On Sunday, the Ethiopian Minister of Transport announced that a preliminary investigation had found “similarities” between the two disasters. The aircraft has been grounded worldwide while the investigation continues.
Over the weekend, The Wall Street Journal reported that the U.S. Department of Transportation is investigating the approval process for the Boeing 737 Max aircraft type and whether there were “lapses” in that process.
Ethiopia’s top transportation official reports that all relevant data from the Ethiopian Airlines jet has been obtained from the aircraft’s flight data recorder and is being closely analyzed. Without elaborating further on what has been found, Dagmawit Moges said the data would receive additional study.
In the Lion Air crash, which occurred in October, the open investigation focused on a sensor located on the outside of the aircraft that monitors the plane’s angle of attack. When it determines the angle is too steep and could cause the craft to stall, it triggers an automated function that brings down the nose of the plane.

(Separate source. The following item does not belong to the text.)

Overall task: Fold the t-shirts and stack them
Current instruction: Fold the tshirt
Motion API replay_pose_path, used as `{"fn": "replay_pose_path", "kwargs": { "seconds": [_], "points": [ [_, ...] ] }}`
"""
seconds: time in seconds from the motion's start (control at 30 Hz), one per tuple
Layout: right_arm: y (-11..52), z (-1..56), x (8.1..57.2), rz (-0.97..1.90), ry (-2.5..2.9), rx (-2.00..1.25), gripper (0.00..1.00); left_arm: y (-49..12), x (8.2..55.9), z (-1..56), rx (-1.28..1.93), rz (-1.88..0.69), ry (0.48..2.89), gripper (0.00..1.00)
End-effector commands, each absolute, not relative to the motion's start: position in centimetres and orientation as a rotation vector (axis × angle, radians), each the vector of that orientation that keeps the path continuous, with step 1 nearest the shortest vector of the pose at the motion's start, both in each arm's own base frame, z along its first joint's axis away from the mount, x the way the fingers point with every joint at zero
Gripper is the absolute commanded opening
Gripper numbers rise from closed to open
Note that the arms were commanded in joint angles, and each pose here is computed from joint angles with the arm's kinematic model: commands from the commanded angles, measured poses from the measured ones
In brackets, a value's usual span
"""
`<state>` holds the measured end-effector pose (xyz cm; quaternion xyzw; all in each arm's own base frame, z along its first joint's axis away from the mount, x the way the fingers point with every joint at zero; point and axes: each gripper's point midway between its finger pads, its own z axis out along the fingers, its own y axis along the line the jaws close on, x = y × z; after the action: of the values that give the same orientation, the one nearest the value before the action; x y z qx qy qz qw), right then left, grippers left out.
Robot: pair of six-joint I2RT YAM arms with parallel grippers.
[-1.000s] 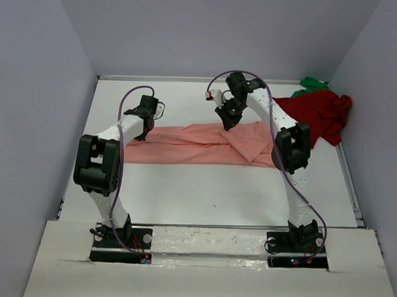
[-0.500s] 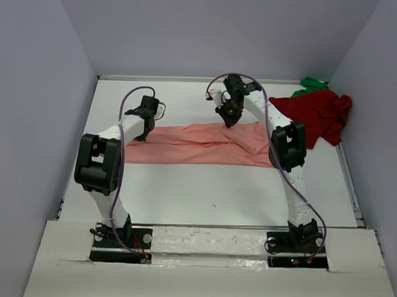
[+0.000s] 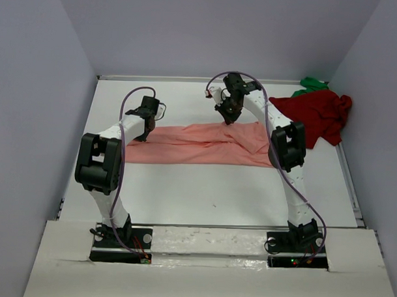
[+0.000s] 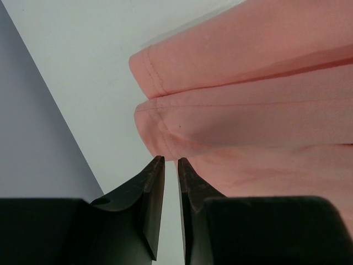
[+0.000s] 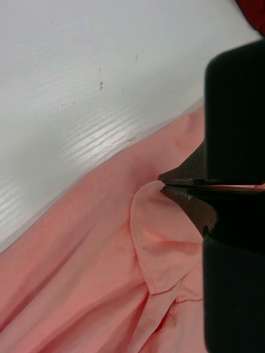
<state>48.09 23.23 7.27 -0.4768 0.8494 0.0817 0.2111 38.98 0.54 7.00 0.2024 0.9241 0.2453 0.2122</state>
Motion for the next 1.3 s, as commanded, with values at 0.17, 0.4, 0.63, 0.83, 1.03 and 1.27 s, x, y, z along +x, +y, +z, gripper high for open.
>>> {"fn": "replay_pose_path", "kwargs": {
  "seconds": [0.17,0.4,0.63,0.83,1.03,1.27],
  "points": [
    [25.2,10.3,48.9,0.247,2.198,-1.375,0.00,0.4,39.0,7.5,0.580,0.698,2.555,0.29],
    [26.5,11.5,47.1,0.350,2.143,-1.425,0.00,0.3,39.0,7.5,0.584,0.699,2.558,0.28],
    [25.6,11.0,45.7,0.347,2.172,-1.492,0.56,0.2,39.0,7.5,0.589,0.698,2.558,0.28],
    [23.7,13.2,47.5,0.142,2.122,-1.412,1.00,-0.3,39.1,7.6,0.601,0.694,2.554,0.27],
    [20.1,15.3,49.2,-0.049,2.159,-1.279,0.98,-0.3,39.0,7.9,0.602,0.694,2.546,0.27],
    [15.2,16.1,46.1,0.002,2.273,-1.184,0.83,-0.7,39.1,8.1,0.605,0.681,2.540,0.27]
  ]
}}
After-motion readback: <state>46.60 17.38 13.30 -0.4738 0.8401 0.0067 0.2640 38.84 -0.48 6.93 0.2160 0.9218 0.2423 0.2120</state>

If the sensor transmits faulty data during the plane’s take off, the automatic software called the Maneuvering Characteristics Augmentation System (MCAS) could force the nose of the plane down at a critical time when it should be climbing.

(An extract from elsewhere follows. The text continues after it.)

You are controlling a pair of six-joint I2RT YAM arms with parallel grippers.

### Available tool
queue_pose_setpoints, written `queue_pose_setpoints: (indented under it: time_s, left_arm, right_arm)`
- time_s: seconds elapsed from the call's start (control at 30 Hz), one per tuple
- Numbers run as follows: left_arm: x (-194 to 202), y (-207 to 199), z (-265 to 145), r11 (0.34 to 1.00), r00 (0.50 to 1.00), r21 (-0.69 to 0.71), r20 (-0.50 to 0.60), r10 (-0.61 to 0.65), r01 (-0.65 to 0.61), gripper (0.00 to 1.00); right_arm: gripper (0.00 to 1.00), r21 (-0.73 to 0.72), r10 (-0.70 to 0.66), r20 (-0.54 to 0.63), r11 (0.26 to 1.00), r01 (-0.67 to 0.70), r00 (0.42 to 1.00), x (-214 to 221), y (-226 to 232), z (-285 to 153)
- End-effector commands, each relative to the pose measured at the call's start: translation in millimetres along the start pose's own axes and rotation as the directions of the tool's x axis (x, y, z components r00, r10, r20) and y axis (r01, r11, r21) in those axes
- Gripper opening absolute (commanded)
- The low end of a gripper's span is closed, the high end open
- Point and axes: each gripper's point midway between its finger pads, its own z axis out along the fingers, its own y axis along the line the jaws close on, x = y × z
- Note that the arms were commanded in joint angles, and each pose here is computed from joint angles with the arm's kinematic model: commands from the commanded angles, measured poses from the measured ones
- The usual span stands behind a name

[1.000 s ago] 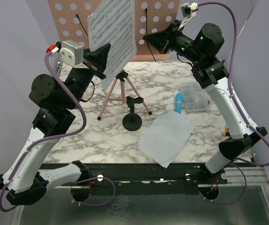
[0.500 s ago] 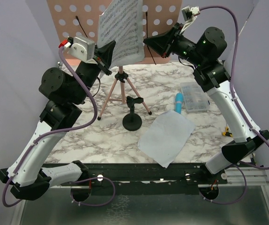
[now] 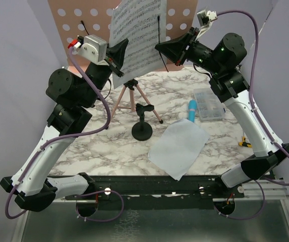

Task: Set up the instrument practice props

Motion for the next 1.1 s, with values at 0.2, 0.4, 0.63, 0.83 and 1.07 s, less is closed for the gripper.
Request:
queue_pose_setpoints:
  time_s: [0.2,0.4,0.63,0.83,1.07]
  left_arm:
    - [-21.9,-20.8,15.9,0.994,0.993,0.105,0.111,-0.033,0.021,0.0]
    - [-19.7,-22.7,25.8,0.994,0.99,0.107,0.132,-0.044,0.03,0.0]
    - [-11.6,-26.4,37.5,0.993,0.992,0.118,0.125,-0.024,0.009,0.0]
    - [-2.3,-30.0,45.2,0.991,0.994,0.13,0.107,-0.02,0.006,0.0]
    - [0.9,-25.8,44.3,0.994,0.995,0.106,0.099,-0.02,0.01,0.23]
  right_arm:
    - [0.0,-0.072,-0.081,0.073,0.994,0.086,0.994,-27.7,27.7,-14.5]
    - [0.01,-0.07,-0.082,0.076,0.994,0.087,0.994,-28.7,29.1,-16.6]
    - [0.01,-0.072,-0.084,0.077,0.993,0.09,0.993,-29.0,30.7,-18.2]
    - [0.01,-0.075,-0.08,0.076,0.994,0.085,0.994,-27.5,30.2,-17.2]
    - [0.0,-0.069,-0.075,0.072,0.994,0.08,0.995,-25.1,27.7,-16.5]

In the case of the Lion Air crash, the flight crew reported difficulty controlling the aircraft shortly after take off, with the plane rising and then falling several times before plunging into the ocean. Both the Lion Air and Ethiopian Airlines crashes occurred just minutes after taking off, when the aircraft was supposed to be climbing.
Investigating the approval
In Washington, the Transportation Department is reportedly focused on how government regulators approved the 737 Max aircraft type for use by the world’s airlines. According to The Journal, the probe began last year shortly after the Lion Air crash.
In its report Sunday, the newspaper said a grand jury in Washington has now issued a subpoena to at least one person who was said to be involved in the development of the Boeing 737 Max. The report says investigators want to see relevant documents associated with the approval of the aircraft.
The Boeing 737 Max 8 is the fourth generation of the 737, entering service in 2017. According to Boeing, it is the “fastest-selling airplane in Boeing history with about 5,000 orders from more than 100 customers worldwide.”